▶ **Exercise goal**
Start at the line in the entries below that contains "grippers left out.", stop at the line that contains "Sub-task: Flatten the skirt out", and output exactly the lines in that span, both ends included.

____ Supplied data

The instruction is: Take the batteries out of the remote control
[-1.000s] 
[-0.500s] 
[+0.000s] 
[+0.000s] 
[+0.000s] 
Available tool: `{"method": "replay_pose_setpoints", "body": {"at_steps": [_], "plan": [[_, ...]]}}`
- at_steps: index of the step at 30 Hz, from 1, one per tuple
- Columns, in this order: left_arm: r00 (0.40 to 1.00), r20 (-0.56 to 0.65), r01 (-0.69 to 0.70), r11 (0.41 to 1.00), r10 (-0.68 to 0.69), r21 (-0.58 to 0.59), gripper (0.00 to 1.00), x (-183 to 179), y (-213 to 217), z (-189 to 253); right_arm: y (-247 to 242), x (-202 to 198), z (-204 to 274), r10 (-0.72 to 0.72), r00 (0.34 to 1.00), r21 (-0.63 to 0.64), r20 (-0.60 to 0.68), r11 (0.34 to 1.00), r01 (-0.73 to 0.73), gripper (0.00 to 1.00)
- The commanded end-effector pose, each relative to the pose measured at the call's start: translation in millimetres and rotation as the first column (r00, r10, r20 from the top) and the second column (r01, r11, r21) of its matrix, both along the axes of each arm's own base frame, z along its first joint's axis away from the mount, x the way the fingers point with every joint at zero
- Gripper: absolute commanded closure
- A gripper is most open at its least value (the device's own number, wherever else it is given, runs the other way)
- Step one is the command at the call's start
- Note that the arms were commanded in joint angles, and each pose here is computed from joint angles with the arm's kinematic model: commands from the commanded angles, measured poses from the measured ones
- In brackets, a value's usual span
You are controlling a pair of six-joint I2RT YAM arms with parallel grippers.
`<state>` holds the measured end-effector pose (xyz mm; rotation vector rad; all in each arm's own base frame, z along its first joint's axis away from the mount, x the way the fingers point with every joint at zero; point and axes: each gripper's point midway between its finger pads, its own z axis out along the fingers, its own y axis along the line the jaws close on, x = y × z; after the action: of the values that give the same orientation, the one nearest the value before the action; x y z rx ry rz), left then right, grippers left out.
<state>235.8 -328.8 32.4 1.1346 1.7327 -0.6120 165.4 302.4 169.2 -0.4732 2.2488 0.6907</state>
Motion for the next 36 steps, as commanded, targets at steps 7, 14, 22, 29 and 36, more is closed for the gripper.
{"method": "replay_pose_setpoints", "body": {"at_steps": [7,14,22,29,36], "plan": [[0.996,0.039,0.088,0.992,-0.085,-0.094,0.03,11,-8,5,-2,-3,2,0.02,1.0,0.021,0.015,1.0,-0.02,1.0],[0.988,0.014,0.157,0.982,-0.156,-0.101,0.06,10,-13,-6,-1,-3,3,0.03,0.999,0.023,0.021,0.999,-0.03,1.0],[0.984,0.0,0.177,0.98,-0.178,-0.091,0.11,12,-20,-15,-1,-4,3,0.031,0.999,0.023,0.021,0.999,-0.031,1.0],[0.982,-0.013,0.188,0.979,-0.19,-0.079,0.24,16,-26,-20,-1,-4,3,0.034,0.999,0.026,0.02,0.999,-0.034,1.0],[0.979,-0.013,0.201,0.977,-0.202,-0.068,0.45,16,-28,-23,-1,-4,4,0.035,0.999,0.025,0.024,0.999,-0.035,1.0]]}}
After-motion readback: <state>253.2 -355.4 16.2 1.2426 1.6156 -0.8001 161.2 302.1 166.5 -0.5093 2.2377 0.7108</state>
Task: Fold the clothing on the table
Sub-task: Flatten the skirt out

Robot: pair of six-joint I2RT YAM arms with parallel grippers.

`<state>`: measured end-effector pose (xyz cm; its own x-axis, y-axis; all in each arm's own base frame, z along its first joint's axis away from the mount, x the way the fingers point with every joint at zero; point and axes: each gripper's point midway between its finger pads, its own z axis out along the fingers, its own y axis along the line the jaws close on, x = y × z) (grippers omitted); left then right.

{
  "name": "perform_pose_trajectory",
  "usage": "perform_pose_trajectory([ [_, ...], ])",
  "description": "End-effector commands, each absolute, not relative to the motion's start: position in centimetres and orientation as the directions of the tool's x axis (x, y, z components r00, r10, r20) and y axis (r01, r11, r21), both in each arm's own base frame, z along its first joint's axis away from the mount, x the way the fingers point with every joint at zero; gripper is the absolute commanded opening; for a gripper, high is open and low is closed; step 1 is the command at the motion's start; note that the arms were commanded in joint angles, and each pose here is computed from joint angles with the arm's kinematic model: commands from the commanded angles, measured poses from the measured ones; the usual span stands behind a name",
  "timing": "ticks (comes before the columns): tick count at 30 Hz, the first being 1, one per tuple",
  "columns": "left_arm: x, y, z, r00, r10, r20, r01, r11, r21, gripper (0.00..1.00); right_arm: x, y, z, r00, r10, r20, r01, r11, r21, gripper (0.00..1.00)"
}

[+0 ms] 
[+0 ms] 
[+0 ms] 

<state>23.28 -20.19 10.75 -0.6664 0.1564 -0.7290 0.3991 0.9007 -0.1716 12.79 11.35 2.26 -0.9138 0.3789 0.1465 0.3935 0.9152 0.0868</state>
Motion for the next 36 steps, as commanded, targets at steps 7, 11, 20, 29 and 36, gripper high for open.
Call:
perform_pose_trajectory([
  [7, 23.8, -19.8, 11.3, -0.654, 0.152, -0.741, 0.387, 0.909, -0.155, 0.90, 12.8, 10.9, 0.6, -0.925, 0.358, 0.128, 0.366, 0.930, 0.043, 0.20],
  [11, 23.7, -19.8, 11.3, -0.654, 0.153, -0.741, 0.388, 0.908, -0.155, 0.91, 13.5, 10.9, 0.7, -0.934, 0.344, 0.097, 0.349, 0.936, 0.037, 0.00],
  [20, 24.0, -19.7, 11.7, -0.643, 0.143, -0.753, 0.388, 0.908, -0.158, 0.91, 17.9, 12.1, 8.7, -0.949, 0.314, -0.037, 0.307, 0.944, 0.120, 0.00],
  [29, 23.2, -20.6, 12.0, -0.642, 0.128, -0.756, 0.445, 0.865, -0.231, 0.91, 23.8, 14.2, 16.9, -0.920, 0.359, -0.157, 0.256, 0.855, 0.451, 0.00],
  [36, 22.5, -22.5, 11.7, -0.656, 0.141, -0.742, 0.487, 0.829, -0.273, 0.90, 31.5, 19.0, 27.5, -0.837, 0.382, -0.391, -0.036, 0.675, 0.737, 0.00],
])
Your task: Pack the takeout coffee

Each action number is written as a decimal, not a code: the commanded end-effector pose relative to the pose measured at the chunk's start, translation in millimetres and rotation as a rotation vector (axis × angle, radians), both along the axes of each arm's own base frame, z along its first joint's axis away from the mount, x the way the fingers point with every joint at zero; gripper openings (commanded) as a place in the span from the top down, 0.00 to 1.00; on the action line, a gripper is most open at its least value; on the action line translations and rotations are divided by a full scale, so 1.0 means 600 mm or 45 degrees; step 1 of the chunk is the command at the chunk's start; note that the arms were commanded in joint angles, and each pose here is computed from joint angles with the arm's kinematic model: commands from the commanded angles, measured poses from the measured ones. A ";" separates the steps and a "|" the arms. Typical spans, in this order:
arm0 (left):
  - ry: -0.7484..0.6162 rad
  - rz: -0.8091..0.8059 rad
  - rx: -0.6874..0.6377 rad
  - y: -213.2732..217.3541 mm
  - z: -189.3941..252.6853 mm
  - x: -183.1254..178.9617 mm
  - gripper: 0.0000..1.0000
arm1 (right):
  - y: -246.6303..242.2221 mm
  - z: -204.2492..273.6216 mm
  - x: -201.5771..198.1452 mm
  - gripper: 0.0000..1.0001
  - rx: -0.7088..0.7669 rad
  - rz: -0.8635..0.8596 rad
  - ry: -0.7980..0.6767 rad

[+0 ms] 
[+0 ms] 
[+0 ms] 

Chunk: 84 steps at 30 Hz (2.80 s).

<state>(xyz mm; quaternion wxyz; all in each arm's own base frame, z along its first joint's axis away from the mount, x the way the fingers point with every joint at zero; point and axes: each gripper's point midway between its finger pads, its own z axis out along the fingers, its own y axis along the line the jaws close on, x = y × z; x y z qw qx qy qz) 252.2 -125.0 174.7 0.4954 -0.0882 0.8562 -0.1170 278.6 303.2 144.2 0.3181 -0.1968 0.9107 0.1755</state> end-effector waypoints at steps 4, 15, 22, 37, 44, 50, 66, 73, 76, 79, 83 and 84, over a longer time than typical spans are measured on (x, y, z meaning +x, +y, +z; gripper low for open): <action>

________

▶ **Exercise answer**
`<state>` holds the measured end-effector pose (xyz mm; rotation vector rad; all in each arm's own base frame, z along its first joint's axis away from the mount, x the way the fingers point with every joint at zero; point and axes: each gripper's point midway between its finger pads, its own z axis out along the fingers, its own y axis along the line the jaws close on, x = y × z; after the action: of the values that give the same orientation, the one nearest the value before the action; x y z rx ry rz), left then right, grippers left out.
<state>235.8 -328.8 32.4 1.1346 1.7327 -0.6120 165.4 302.4 169.2 -0.4732 2.2488 0.6907</state>
Motion for the next 36 steps, as commanded, targets at steps 7, 14, 22, 29 and 36, more is closed for the gripper.
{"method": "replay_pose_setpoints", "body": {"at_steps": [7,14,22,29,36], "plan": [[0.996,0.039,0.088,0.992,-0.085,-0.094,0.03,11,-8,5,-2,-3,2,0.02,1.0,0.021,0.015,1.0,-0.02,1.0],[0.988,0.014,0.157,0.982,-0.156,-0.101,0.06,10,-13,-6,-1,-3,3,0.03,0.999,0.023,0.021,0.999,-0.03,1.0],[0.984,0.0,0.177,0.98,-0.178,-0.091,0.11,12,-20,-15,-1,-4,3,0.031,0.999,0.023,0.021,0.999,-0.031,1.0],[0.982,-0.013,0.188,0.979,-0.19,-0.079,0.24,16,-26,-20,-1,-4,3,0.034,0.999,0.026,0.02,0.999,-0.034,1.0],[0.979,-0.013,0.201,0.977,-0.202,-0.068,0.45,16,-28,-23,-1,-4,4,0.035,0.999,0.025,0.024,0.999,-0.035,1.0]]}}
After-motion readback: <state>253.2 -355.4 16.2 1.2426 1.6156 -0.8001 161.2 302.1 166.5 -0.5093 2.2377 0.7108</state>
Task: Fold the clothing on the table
Sub-task: Flatten the skirt out

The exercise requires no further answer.